Di negara tempat mafia hukum masih bergentayangan, memang ada orang yang tidak korupsi divonis bersalah. Hal itu tentu menjadi cobaan sekaligus kesialan buat dirinya. Bagi seorang koruptor, cobaan hidup justru telah datang jauh sebelumnya. Saat tumpukan harta haram ada di depan mata, itulah cobaan dari Tuhan yang sesungguhnya. Bila menolak, dia berhasil melewati cobaan yang mahaberat itu.

Dikatakan cobaan berat karena dalam dunia mafia dan korupsi ada semboyan ''kesan pertama begitu menggoda, selanjutnya terserah Anda''. Tidak heran, banyak orang yang bersentuhan dengan korupsi yang enggan keluar dari dunia tersebut. Sebab, korupsi benar-benar menggoda. Apalagi bila dilakukan bersama-sama. Ada perasaan aman dan nyaman karena jika di kemudian hari terjadi masalah, mereka saling melindungi. Padahal, kala benar-benar terjepit, watak asli koruptor akan muncul. Berusaha cuci tangan dan mencari kambing hitam.

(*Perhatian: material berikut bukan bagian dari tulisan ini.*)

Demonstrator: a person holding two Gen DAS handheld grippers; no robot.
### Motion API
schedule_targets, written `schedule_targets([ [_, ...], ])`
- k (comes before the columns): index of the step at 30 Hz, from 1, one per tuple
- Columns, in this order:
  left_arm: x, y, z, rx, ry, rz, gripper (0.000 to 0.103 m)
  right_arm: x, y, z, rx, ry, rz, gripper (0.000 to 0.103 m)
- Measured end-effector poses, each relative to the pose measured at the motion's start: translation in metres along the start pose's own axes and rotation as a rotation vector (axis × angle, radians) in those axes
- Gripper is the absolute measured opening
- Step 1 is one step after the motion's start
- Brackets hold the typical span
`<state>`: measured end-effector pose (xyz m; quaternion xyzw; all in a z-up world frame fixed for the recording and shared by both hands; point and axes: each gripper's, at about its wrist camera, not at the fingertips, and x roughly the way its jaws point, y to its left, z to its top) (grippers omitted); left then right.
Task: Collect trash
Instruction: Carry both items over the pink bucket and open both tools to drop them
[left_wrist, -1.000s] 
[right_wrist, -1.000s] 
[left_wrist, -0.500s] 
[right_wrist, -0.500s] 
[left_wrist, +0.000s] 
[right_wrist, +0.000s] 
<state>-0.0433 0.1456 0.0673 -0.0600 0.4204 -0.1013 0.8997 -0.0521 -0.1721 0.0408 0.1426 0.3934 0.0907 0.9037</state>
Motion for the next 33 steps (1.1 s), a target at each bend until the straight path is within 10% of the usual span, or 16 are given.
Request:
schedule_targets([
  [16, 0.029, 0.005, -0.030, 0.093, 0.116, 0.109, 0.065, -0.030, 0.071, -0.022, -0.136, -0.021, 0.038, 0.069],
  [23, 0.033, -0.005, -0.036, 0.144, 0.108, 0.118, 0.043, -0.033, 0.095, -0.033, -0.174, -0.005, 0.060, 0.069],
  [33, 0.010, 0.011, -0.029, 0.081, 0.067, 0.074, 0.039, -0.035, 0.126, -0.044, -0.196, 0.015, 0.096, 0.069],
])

Tidak hanya itu, para koruptor atau mafia yang tertangkap terkadang masih mencoba mencari celah untuk tetap tak jauh dari dunia korupsi. Mereka menyuap agar mendapat hukuman ringan. Menyuap agar mendapat kamar yang ''mewah'' dan makan enak di penjara. Maka, muncul ungkapan ''uang setan dimakan jin''. Uang setan hasil korupsi jadi bancakan para jin mafia hukum.

Tidak salah bila sejumlah pakar hukum mengusulkan agar para koruptor dan mafia dimiskinkan saja. Itu akan memutus lingkaran setan tersebut. Para mafia hukum, kolega, atau rekan kerja yang dulu melakukan korupsi (tapi masih bebas) akan memutuskan hubungannya dengan bekas koruptor yang sudah ''miskin''. Ada uang disayang, tak ada uang ditendang. Tak punya jabatan, dilupakan.

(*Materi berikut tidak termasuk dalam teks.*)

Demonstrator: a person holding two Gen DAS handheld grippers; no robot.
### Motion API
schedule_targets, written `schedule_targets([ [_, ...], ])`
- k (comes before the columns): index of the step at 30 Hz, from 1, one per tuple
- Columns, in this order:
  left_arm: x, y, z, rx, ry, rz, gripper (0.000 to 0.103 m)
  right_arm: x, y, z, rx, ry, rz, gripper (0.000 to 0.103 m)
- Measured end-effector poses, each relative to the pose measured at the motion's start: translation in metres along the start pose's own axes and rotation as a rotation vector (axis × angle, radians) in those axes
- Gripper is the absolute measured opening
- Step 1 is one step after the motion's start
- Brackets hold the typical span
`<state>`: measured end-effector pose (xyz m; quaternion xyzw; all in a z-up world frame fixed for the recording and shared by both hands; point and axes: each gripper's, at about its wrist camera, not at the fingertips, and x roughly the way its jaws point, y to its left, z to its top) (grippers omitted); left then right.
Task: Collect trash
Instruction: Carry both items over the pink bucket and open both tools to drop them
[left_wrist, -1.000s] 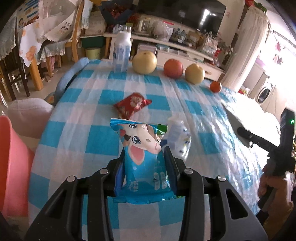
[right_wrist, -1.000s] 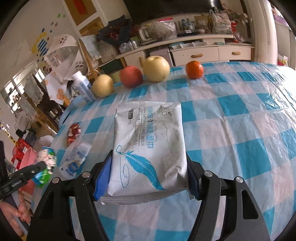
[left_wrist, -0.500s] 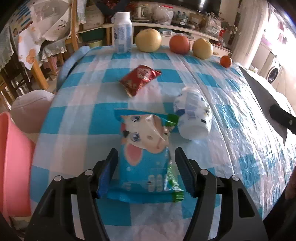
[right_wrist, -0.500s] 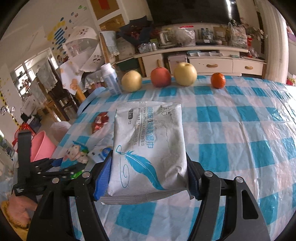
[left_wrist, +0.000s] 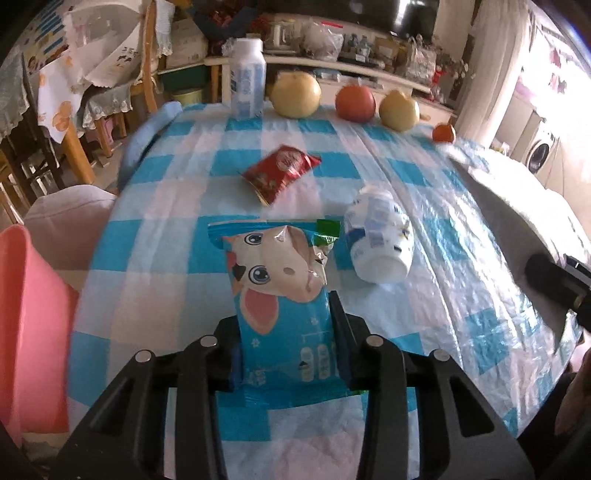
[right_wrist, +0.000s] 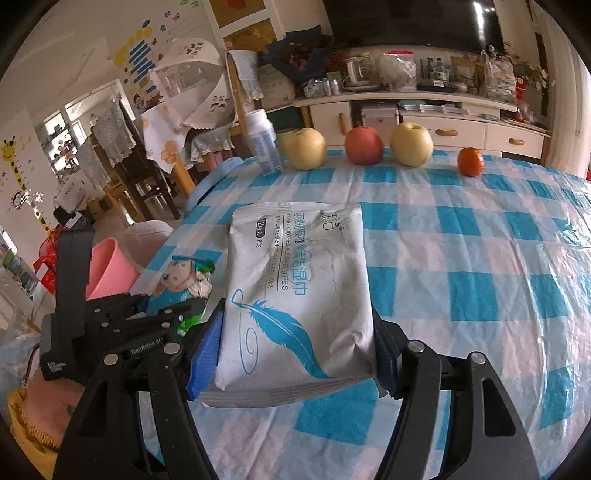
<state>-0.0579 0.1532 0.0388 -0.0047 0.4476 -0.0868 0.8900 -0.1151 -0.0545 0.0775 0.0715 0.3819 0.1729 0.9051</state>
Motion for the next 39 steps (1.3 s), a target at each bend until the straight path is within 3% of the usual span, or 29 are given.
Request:
schedule_targets([
  [8, -0.041, 0.038, 0.008, -0.078, -0.080, 0.005, 0.039, 0.001, 0.038, 0.007, -0.005, 0.009, 0.080, 0.069],
  [17, -0.087, 0.109, 0.010, -0.206, -0.165, 0.074, 0.039, 0.012, 0.116, 0.025, -0.070, 0.022, 0.214, 0.069],
  [26, -0.130, 0.201, -0.006, -0.411, -0.240, 0.188, 0.040, 0.040, 0.215, 0.047, -0.179, 0.047, 0.338, 0.069],
  [34, -0.139, 0.262, -0.025, -0.584, -0.254, 0.210, 0.040, 0.079, 0.292, 0.047, -0.248, 0.087, 0.415, 0.071],
  [36, -0.135, 0.271, -0.028, -0.617, -0.238, 0.215, 0.047, 0.097, 0.307, 0.045, -0.264, 0.100, 0.386, 0.076],
  [38, -0.134, 0.278, -0.029, -0.640, -0.233, 0.242, 0.068, 0.112, 0.314, 0.042, -0.264, 0.127, 0.373, 0.081],
  [39, -0.136, 0.281, -0.031, -0.649, -0.234, 0.261, 0.071, 0.118, 0.313, 0.039, -0.249, 0.138, 0.367, 0.082],
])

Namun, jika mau berintrospeksi, dia justru sadar bahwa dirinya sedang dimuliakan. Sebab, dengan menjadi ''miskin'', mereka akan lebih dekat kepada Tuhannya. Dia akan bersyukur atas rezeki yang diperolehnya walau hanya sedikit. Jauh dari nilai uang haram yang dulu dengan mudah mereka peroleh. Bukankah sebaik-baik hamba Tuhan adalah yang mau bersyukur.

Toh, semiskin-miskinnya bekas koruptor, hartanya masih jauh di atas kriteria orang miskin penerima subsidi pemerintah. Jadi, para aparat hukum tak perlu segan memiskinkan koruptor. Bagi koruptor, percayalah, dengan dihukum di dunia, Anda menjadi lebih bersih daripada para kolega atau rekan kerja Anda yang korupsi tapi lolos jerat hukum hingga mati.